WHAT THE EXERCISE ASKS:
Write out, word for word, only the data from its first line to the line containing "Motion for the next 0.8".

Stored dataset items
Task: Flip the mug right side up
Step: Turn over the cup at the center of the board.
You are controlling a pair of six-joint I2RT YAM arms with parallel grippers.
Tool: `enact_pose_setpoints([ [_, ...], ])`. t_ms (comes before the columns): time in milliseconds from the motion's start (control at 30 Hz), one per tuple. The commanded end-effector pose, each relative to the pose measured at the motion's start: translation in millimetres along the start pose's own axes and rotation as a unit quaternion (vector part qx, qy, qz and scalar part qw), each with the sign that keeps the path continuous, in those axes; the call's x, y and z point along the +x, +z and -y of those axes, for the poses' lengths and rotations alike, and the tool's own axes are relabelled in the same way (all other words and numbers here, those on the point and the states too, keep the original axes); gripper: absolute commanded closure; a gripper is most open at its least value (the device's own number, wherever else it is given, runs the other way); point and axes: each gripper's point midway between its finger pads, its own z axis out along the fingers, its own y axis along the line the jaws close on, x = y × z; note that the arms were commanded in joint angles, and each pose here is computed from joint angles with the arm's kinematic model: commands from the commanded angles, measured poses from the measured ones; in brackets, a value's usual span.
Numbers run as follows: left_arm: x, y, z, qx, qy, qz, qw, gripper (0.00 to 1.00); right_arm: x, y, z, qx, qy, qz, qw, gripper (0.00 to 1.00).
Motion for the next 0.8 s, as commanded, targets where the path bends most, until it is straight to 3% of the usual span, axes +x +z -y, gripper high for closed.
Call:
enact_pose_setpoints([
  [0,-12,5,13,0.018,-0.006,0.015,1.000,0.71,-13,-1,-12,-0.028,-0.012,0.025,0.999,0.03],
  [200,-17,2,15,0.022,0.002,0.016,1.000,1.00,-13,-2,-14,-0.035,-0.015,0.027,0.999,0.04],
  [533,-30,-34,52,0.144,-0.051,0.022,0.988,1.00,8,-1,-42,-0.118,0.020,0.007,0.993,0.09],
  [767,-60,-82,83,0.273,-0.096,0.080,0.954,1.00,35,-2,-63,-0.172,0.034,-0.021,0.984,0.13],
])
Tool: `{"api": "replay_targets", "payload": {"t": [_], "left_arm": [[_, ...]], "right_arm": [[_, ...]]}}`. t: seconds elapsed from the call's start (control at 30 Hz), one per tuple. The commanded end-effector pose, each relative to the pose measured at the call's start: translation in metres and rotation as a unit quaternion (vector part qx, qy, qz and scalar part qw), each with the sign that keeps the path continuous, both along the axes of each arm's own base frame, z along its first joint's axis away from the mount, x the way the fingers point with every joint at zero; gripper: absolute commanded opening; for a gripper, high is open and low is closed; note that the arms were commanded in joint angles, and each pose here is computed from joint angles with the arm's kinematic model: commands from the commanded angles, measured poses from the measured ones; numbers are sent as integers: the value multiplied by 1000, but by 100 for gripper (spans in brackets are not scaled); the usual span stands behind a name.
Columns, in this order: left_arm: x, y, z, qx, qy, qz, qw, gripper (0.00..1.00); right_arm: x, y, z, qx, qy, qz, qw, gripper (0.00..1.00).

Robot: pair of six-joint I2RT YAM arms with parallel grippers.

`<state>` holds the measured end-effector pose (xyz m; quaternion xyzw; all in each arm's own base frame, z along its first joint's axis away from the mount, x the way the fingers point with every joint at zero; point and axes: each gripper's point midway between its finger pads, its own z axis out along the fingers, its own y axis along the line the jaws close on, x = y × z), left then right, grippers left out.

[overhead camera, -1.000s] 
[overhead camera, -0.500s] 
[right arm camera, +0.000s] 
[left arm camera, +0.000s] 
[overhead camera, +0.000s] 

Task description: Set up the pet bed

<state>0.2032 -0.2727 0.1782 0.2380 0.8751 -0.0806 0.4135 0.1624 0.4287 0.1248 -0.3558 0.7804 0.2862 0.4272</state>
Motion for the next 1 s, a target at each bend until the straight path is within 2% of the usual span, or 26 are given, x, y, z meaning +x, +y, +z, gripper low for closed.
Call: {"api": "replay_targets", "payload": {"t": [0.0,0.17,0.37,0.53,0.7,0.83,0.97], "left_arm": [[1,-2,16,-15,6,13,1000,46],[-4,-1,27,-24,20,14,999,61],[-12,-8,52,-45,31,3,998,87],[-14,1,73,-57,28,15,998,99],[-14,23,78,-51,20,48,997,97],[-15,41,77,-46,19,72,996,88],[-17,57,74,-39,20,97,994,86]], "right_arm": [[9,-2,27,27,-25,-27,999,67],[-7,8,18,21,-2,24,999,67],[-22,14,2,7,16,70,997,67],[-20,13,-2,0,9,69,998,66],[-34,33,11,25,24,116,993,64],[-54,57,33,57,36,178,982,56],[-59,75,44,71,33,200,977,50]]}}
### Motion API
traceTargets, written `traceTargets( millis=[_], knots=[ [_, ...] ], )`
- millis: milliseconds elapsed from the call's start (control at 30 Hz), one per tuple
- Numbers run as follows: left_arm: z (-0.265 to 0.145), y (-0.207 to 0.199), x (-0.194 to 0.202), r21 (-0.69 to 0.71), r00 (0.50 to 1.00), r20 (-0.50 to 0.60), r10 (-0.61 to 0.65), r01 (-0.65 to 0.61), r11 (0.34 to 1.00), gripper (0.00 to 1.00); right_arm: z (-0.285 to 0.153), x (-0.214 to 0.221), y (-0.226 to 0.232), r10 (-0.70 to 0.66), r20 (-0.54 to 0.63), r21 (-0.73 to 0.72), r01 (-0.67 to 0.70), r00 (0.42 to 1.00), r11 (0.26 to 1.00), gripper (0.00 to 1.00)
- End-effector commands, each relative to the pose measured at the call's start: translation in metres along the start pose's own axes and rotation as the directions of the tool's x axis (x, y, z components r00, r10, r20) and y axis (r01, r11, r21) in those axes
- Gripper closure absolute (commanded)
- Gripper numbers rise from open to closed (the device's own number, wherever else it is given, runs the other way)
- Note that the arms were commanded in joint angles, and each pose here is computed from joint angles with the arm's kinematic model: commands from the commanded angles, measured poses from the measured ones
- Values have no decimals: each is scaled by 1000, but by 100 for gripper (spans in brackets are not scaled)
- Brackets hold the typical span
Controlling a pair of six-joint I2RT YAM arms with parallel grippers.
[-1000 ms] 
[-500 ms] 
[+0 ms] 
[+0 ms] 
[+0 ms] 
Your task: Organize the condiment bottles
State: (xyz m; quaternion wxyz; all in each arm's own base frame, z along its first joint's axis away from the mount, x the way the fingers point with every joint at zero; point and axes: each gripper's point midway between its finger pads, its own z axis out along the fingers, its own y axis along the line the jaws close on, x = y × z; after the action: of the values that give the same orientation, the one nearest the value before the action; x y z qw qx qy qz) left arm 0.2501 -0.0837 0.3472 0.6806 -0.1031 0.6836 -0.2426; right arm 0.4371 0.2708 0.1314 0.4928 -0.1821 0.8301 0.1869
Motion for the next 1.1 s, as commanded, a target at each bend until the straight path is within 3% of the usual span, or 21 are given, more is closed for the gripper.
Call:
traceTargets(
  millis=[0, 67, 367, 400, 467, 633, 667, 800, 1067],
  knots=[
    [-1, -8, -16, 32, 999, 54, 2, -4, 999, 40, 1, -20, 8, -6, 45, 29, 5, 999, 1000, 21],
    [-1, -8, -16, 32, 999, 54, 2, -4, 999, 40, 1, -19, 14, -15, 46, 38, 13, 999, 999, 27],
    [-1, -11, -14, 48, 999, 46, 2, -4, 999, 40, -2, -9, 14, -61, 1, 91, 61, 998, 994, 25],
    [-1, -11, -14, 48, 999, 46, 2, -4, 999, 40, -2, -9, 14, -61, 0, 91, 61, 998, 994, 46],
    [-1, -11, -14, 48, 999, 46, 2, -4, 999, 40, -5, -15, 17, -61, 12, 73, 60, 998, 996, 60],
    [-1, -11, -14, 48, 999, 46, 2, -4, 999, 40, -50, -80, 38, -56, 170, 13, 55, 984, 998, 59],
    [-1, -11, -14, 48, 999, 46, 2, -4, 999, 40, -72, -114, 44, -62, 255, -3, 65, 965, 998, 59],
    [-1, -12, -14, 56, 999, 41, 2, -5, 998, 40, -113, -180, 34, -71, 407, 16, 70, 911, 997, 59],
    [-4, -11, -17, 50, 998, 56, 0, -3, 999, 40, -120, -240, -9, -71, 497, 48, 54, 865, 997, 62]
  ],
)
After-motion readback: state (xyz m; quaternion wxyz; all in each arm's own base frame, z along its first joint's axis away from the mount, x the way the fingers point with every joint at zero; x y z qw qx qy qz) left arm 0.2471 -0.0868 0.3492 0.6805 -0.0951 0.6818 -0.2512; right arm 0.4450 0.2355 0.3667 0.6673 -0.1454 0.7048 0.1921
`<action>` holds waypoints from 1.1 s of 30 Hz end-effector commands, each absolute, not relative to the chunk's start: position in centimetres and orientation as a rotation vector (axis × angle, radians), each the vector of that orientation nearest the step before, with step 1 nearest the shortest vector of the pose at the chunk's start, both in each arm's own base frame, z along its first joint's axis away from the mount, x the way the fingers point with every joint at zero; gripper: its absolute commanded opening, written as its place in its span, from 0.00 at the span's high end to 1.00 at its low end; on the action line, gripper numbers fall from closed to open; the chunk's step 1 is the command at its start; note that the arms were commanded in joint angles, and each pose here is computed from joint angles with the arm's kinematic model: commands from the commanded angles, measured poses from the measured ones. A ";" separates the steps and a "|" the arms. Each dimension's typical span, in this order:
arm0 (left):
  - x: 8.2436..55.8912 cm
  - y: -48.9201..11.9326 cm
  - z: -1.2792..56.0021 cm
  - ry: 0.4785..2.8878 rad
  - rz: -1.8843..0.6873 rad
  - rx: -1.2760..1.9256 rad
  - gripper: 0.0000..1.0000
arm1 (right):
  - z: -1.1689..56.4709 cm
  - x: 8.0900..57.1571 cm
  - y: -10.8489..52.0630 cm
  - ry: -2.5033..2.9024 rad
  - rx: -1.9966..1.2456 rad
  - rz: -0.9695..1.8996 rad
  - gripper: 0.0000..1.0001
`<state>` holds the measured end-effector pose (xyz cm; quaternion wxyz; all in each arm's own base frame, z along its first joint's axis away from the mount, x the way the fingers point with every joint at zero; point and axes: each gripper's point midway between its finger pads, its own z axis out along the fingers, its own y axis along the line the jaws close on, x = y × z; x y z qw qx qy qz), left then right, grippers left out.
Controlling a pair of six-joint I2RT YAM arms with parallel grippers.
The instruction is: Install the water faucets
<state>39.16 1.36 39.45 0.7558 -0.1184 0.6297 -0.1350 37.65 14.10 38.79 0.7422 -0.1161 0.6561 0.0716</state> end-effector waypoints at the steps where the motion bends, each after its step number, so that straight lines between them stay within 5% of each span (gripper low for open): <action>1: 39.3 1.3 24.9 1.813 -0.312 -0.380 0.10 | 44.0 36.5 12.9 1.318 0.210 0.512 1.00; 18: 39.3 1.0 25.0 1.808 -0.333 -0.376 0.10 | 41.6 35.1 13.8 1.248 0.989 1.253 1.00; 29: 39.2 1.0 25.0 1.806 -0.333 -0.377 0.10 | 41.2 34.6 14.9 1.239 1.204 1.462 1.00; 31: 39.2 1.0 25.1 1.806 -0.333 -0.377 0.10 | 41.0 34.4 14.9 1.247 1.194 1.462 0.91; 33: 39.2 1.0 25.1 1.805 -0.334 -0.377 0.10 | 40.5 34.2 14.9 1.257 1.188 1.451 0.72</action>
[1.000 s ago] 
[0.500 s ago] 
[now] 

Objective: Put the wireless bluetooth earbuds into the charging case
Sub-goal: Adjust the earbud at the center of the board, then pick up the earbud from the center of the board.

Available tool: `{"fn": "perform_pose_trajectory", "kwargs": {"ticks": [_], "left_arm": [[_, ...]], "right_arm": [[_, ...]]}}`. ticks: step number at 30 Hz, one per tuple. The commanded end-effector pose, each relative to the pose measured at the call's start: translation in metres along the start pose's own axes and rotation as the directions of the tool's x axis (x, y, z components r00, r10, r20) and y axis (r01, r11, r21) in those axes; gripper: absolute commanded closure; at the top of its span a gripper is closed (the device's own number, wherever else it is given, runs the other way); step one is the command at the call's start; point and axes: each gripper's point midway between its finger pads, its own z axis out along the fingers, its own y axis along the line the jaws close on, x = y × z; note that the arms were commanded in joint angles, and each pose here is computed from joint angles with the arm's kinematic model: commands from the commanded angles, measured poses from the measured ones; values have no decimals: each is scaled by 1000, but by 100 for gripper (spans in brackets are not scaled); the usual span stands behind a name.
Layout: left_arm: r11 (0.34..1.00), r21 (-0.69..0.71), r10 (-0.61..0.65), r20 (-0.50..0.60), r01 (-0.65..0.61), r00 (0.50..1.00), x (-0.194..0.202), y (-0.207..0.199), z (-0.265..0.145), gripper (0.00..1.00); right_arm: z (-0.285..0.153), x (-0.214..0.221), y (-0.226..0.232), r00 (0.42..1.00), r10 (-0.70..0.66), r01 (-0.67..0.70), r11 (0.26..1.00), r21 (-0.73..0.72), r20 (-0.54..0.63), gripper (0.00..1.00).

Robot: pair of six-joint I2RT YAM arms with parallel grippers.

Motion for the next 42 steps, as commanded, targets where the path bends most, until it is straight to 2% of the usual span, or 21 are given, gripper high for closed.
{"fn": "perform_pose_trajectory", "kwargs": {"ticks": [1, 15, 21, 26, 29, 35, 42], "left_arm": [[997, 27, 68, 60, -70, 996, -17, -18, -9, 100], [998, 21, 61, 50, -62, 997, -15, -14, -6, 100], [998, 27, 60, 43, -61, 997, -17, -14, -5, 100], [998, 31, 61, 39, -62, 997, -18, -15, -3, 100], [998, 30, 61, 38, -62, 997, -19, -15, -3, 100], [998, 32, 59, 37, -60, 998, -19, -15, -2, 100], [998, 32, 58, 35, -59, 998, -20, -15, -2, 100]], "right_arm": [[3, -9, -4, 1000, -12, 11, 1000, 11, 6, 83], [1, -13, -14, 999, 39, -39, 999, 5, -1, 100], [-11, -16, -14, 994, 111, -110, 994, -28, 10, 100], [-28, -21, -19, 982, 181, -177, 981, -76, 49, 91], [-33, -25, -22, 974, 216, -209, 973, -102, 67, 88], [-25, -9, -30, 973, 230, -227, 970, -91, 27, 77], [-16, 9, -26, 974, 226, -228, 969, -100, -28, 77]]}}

REPLY:
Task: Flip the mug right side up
Step: Turn over the cup at the center of the board.
You are controlling a pair of six-joint I2RT YAM arms with parallel grippers.
Tool: `enact_pose_setpoints([ [_, ...], ])`. t_ms (comes before the columns): time in milliseconds from the motion's start (control at 30 Hz), one per tuple. The commanded end-effector pose, each relative to the pose measured at the motion's start: translation in millimetres along the start pose's own axes and rotation as a unit quaternion (vector part qx, qy, qz and scalar part qw), each with the sign that keeps the path continuous, in those axes; the call's x, y and z point along the +x, +z and -y of those axes, for the poses' lengths and rotations alike, and the tool's own axes are relabelled in the same way (all other words and numbers here, those on the point and the states too, keep the original axes); gripper: absolute commanded closure; a gripper is most open at its least value (the device's own number, wherever else it is given, runs the other way); point and axes: each gripper's point midway between its finger pads, its own z axis out along the fingers, its own y axis along the line the jaws close on, x = y × z; note that the arms were commanded in joint angles, and each pose here is computed from joint angles with the arm's kinematic model: commands from the commanded angles, measured poses from the measured ones; in brackets, a value's usual span.
Numbers run as follows: left_arm: x, y, z, qx, qy, qz, qw, gripper (0.00 to 1.00); right_arm: x, y, z, qx, qy, qz, qw, gripper (0.00 to 1.00).
Motion for the next 0.8 s, as commanded, targets where the path bends most, until it is straight to 3% of the usual span, axes +x +z -y, gripper high for closed.

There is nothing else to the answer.